### DIRECTIONS
Return every line below exactly, leaving nothing out.

### GIVEN ENTRIES
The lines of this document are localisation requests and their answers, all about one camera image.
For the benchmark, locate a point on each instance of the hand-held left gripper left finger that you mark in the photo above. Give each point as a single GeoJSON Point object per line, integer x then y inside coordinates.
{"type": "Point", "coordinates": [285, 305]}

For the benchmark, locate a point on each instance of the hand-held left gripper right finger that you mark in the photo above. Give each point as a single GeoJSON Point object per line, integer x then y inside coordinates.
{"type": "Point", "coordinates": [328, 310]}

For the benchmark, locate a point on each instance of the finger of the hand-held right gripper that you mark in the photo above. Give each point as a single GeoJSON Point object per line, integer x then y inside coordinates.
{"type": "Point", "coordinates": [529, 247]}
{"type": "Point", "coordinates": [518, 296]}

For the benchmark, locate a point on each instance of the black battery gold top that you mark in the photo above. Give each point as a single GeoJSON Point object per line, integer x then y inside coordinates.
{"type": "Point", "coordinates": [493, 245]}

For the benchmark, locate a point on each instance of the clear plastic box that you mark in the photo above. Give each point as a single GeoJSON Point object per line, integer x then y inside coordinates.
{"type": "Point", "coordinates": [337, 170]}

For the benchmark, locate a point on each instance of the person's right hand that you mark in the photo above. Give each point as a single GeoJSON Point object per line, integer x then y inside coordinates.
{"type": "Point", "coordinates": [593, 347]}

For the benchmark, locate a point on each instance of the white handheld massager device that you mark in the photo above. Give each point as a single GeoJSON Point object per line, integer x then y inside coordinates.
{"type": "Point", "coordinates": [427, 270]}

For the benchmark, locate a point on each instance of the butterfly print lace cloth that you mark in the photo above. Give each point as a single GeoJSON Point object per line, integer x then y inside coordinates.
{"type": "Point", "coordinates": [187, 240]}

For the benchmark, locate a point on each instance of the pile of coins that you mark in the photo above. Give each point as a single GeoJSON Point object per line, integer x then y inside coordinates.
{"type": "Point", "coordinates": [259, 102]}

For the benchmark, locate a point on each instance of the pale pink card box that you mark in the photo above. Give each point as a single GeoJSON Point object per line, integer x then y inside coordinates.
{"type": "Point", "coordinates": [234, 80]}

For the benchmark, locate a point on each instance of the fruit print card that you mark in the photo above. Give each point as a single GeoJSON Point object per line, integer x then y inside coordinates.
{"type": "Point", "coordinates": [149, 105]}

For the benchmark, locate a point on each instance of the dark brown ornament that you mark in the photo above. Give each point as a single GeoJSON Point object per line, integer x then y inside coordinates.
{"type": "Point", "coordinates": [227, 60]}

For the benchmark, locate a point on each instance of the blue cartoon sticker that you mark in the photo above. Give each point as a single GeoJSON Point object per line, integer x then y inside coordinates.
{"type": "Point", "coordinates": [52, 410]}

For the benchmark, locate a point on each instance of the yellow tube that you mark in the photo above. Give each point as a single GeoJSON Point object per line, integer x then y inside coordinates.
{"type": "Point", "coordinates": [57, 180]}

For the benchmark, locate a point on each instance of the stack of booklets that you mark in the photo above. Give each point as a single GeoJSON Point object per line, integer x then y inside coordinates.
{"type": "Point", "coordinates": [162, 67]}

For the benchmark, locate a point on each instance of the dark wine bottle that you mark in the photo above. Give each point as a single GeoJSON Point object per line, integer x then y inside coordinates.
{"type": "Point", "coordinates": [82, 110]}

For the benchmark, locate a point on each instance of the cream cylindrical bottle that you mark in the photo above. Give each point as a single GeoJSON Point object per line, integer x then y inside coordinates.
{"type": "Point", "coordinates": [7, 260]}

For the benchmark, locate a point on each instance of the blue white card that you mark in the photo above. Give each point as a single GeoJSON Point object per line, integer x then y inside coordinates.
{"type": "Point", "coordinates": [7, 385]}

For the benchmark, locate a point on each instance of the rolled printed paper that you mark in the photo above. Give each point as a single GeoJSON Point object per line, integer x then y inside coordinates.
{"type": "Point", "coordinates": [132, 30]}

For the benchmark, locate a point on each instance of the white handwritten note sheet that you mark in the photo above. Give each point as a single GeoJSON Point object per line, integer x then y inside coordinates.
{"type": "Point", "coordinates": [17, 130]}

### SOLUTION
The lines of this document are localisation requests and their answers, all about one camera image.
For the benchmark, locate a point on each instance of the hand-held left gripper left finger that you mark in the photo above. Give each point as a single GeoJSON Point object per line, integer x then y inside coordinates.
{"type": "Point", "coordinates": [285, 305]}

For the benchmark, locate a point on each instance of the hand-held left gripper right finger that you mark in the photo above. Give each point as a single GeoJSON Point object per line, integer x then y inside coordinates.
{"type": "Point", "coordinates": [328, 310]}

For the benchmark, locate a point on each instance of the finger of the hand-held right gripper that you mark in the photo above. Give each point as a single GeoJSON Point object per line, integer x then y inside coordinates.
{"type": "Point", "coordinates": [529, 247]}
{"type": "Point", "coordinates": [518, 296]}

For the benchmark, locate a point on each instance of the black battery gold top that you mark in the photo above. Give each point as a single GeoJSON Point object per line, integer x then y inside coordinates.
{"type": "Point", "coordinates": [493, 245]}

For the benchmark, locate a point on each instance of the clear plastic box that you mark in the photo above. Give each point as a single GeoJSON Point object per line, integer x then y inside coordinates.
{"type": "Point", "coordinates": [337, 170]}

For the benchmark, locate a point on each instance of the person's right hand that you mark in the photo above. Give each point as a single GeoJSON Point object per line, integer x then y inside coordinates.
{"type": "Point", "coordinates": [593, 347]}

For the benchmark, locate a point on each instance of the white handheld massager device that you mark in the photo above. Give each point as a single GeoJSON Point object per line, integer x then y inside coordinates.
{"type": "Point", "coordinates": [427, 270]}

For the benchmark, locate a point on each instance of the butterfly print lace cloth that you mark in the photo above. Give each point as a single GeoJSON Point object per line, integer x then y inside coordinates.
{"type": "Point", "coordinates": [187, 240]}

For the benchmark, locate a point on each instance of the pile of coins that you mark in the photo above. Give each point as a single GeoJSON Point object per line, integer x then y inside coordinates.
{"type": "Point", "coordinates": [259, 102]}

For the benchmark, locate a point on each instance of the pale pink card box that you mark in the photo above. Give each point as a single GeoJSON Point object per line, integer x then y inside coordinates.
{"type": "Point", "coordinates": [234, 80]}

For the benchmark, locate a point on each instance of the fruit print card that you mark in the photo above. Give each point as a single GeoJSON Point object per line, integer x then y inside coordinates.
{"type": "Point", "coordinates": [149, 105]}

For the benchmark, locate a point on each instance of the dark brown ornament that you mark in the photo above. Give each point as a single GeoJSON Point object per line, integer x then y inside coordinates.
{"type": "Point", "coordinates": [227, 60]}

For the benchmark, locate a point on each instance of the blue cartoon sticker that you mark in the photo above. Give each point as a single GeoJSON Point object per line, integer x then y inside coordinates.
{"type": "Point", "coordinates": [52, 410]}

For the benchmark, locate a point on each instance of the yellow tube that you mark in the photo above. Give each point as a single GeoJSON Point object per line, integer x then y inside coordinates.
{"type": "Point", "coordinates": [57, 180]}

For the benchmark, locate a point on each instance of the stack of booklets that you mark in the photo above. Give each point as a single GeoJSON Point object per line, integer x then y inside coordinates.
{"type": "Point", "coordinates": [162, 67]}

For the benchmark, locate a point on each instance of the dark wine bottle that you mark in the photo above. Give each point as a single GeoJSON Point object per line, integer x then y inside coordinates.
{"type": "Point", "coordinates": [82, 110]}

For the benchmark, locate a point on each instance of the cream cylindrical bottle that you mark in the photo above. Give each point as a single GeoJSON Point object per line, integer x then y inside coordinates.
{"type": "Point", "coordinates": [7, 260]}

For the benchmark, locate a point on each instance of the blue white card that you mark in the photo above. Give each point as a single GeoJSON Point object per line, integer x then y inside coordinates.
{"type": "Point", "coordinates": [7, 385]}

For the benchmark, locate a point on each instance of the rolled printed paper that you mark in the photo above. Give each point as a single GeoJSON Point object per line, integer x then y inside coordinates.
{"type": "Point", "coordinates": [132, 30]}

For the benchmark, locate a point on each instance of the white handwritten note sheet that you mark in the photo above. Give each point as a single GeoJSON Point object per line, integer x then y inside coordinates.
{"type": "Point", "coordinates": [17, 130]}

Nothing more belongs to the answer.